_WHAT IS REQUIRED:_ For each line in the data below that has the word "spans", copy that line.

[[ RECORDS PROVIDED, beginning ]]

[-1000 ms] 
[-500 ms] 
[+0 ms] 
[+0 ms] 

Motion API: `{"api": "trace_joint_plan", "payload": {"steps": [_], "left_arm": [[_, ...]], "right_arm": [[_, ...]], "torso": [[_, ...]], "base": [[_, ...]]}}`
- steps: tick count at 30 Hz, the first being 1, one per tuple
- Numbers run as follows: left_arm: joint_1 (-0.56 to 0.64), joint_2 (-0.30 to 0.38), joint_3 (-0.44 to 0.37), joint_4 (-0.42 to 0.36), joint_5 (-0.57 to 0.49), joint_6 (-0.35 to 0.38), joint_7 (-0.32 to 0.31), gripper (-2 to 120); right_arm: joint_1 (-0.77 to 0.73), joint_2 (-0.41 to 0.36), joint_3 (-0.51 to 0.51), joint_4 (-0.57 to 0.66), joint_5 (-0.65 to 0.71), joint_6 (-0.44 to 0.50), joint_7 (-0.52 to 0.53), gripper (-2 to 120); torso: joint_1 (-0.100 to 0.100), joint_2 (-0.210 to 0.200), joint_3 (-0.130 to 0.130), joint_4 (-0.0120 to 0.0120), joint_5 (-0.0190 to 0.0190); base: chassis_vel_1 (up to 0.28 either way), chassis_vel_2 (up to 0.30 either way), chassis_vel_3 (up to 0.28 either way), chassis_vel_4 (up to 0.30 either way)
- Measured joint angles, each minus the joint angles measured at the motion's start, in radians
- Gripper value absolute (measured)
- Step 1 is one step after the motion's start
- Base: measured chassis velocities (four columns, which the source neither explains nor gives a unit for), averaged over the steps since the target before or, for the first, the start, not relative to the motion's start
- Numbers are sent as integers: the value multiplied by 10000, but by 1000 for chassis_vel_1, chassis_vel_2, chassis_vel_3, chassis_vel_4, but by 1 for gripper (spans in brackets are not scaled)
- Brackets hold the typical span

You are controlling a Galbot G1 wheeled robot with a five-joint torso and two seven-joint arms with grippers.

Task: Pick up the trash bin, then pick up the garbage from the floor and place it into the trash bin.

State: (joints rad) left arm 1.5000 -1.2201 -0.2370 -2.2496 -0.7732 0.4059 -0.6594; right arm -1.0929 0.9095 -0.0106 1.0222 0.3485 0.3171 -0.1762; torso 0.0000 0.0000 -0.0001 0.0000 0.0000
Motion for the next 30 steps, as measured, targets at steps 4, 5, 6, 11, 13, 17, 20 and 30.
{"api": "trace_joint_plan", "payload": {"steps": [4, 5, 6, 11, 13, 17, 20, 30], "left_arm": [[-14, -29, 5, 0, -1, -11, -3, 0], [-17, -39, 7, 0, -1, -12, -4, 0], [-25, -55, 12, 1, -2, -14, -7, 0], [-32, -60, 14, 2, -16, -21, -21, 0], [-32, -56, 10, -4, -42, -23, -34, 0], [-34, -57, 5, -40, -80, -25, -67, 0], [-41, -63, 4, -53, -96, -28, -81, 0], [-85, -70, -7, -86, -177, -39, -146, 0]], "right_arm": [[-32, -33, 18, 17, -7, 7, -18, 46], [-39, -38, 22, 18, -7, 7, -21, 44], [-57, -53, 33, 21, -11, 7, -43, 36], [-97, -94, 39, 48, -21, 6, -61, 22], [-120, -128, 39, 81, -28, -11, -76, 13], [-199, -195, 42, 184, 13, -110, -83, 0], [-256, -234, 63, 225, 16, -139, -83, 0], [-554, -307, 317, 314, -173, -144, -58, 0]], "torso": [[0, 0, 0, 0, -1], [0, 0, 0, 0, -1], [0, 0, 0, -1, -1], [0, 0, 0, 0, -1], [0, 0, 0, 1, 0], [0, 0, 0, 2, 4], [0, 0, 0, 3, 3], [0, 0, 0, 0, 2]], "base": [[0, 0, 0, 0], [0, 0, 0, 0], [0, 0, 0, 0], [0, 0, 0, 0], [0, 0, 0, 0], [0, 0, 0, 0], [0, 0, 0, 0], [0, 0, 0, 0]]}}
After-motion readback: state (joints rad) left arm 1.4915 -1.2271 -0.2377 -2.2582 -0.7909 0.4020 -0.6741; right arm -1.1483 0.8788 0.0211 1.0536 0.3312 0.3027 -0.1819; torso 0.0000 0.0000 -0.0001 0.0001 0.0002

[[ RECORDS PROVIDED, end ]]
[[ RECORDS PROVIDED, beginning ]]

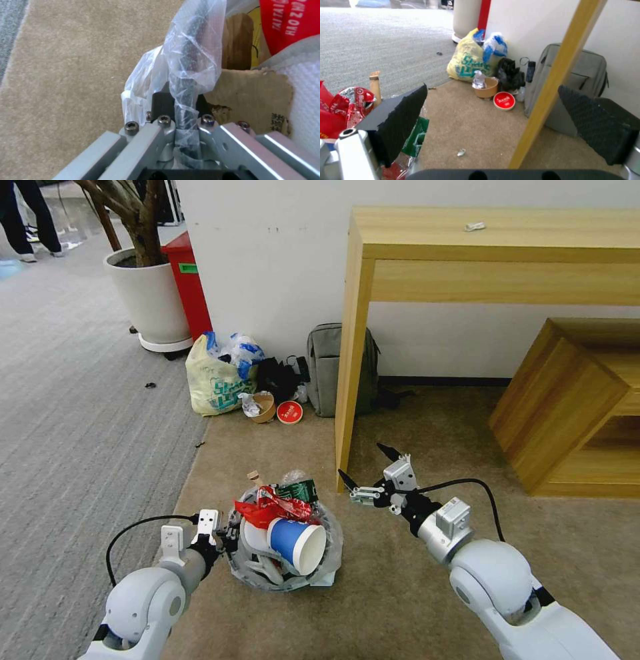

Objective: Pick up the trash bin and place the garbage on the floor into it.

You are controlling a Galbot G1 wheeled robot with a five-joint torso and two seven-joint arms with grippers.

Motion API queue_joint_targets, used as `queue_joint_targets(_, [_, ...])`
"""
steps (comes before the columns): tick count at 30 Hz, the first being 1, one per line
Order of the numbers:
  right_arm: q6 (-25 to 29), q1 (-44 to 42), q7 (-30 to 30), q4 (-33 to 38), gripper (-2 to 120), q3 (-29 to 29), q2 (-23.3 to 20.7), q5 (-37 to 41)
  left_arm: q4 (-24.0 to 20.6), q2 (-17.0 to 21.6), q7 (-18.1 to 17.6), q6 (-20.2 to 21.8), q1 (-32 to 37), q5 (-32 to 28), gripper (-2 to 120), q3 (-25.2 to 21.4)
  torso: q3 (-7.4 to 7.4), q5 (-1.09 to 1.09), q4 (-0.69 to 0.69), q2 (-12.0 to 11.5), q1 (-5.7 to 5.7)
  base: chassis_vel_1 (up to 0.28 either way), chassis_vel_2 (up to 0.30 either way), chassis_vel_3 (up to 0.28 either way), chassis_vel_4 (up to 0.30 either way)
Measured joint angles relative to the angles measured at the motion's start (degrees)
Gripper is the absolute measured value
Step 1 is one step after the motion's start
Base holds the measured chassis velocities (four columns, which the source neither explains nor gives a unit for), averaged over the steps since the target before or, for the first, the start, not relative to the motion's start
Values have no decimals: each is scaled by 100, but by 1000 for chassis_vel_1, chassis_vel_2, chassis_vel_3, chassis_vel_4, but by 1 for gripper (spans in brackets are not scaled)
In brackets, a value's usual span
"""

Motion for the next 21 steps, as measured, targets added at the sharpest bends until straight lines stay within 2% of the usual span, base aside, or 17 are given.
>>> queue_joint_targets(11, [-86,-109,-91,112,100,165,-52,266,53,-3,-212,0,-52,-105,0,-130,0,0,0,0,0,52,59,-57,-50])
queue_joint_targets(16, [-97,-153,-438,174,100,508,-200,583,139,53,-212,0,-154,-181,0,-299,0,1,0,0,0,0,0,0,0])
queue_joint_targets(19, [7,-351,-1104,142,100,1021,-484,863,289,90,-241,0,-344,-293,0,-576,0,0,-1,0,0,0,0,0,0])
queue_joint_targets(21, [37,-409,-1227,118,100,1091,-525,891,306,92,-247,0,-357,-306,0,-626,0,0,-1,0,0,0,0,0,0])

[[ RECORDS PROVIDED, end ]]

_SOLUTION TO THIS PROBLEM:_
- Numbers are sent as integers: the value multiplied by 10000, but by 1000 for chassis_vel_1, chassis_vel_2, chassis_vel_3, chassis_vel_4, but by 1 for gripper (spans in brackets are not scaled)
Values have no decimals: each is scaled by 100, but by 1000 for chassis_vel_1, chassis_vel_2, chassis_vel_3, chassis_vel_4, but by 1 for gripper (spans in brackets are not scaled)

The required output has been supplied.